Code
library(tidyverse)
library(tidymodels)
library(scales)
library(themis)
library(knitr)
library(glue)
library(reactable)
library(reactablefmtr)
Analyzing and Predicting Income using Machine Learning Techniques and handling class imbalance
Zahier Nasrudin
August 18, 2023
Based on the website:
Extraction was done by Barry Becker from the 1994 Census database. A set of reasonably clean records was extracted using the following conditions: ((AAGE>16) && (AGI>100) && (AFNLWGT>1)&& (HRSWK>0))
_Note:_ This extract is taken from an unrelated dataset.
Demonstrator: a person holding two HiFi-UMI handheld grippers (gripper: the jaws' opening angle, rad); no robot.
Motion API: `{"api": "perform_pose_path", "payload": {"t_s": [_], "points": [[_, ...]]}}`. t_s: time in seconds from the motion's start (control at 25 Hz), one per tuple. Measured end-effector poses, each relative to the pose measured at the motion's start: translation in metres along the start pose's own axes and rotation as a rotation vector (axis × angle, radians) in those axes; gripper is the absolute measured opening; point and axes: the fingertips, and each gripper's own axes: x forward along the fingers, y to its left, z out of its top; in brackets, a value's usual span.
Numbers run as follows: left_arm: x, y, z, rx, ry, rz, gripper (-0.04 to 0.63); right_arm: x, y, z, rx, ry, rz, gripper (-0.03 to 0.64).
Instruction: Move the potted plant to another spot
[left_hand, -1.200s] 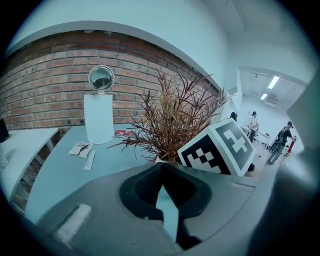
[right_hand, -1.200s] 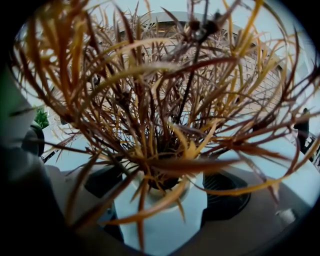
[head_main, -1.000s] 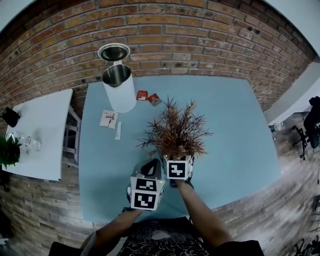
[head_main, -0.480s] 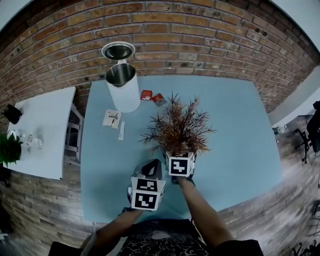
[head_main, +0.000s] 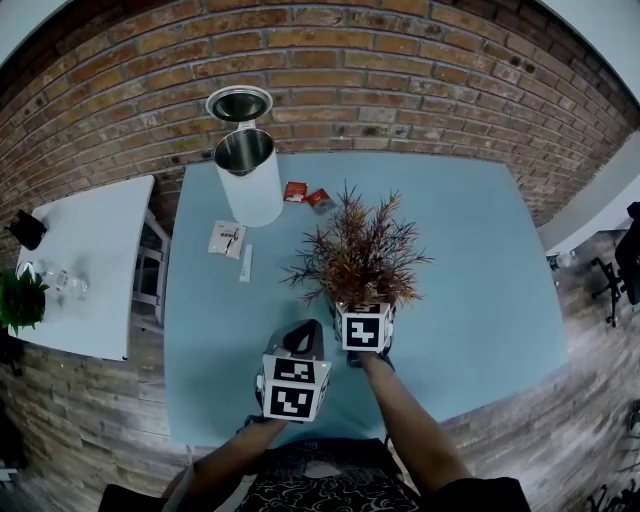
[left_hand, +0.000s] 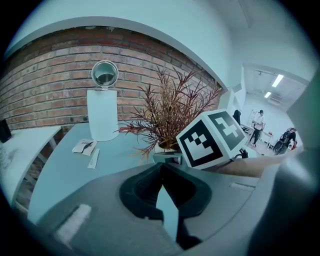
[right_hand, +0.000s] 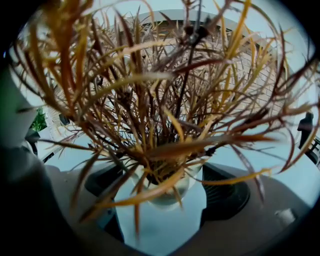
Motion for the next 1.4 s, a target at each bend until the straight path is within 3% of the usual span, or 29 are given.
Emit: {"api": "perform_pose_path", "payload": {"t_s": [0.72, 0.96, 1.4], "points": [[-0.033, -0.013, -0.009, 0.039, -0.04, -0.04, 0.0, -0.046, 0.021, -0.013, 0.021, -0.055, 0.021, 0.433], [-0.047, -0.02, -0.017, 0.045, -0.052, -0.062, 0.0, -0.071, 0.028, -0.027, 0.016, -0.055, 0.016, 0.333], [-0.06, -0.035, -0.026, 0.036, -0.065, -0.073, 0.0, -0.115, 0.03, -0.041, 0.006, -0.079, 0.004, 0.237]]}}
For this target income prediction, we will be utilizing a data-set from the UCI Machine Learning Repository called adult dataset. The link to the data-set is: https://archive.ics.uci.edu/dataset/2/adult
To achieve our objectives of this project, the target feature is identified. It is based on the nature of the response variable (whether an individual is earning: <=50k or >50k annually)
In this dataset, you will find 48,842 rows and 15 columns:
Target Feature | Type | Description |
---|---|---|
income | Character | <=50k or >50k |
Feature | Type | Description |
---|---|---|
age | Integer | Individual’s age |
workclass | Character | Individual’s sector of employment |
fnlwgt | Integer | Final weight |
education | Character | Highest education degree |
educational-num | Integer | Highest education degree (Numeric form) |
marital-status | Character | Individual’s marital status |
occupation | Character | Individual’s occupation |
relationship | Character | Relationship role in a family |
race | Character | Individual’s race |
gender | Character | Individual’s gender |
capital-gain | Integer | Capital gain in the previous year |
capital-loss | Integer | Capital loss in the previous year |
hours-per-week | Integer | Working hour (per week) |
native-country | Character | Individual’s native country |
Let’s do some quick exploration, by examining the income distribution, grouped as either <=50k or >50k.
The plot shows the distribution of income, $50k or below or above $50k.
income_dataset %>%
count(income) %>%
mutate(percentage = round((n / sum(n)) * 100, 2)) %>%
ggplot(aes(x = fct_reorder(income, n), y = n)) +
geom_col(width = 0.5) +
coord_flip() +
scale_y_continuous(labels = comma, expand = c(0,0), limits=c(0,50000)) +
geom_text(mapping=aes(label= glue("{comma(n)} ({percentage}%)"),
x = income),
size= 3.5, hjust = -0.5, family = "Karla") +
labs(x = "Class",
y = "Total",
title = "Distribution of Income")
This dataset is slightly imbalanced, with the majority of individuals earning <=50k annually and the minority of individuals earning >50k.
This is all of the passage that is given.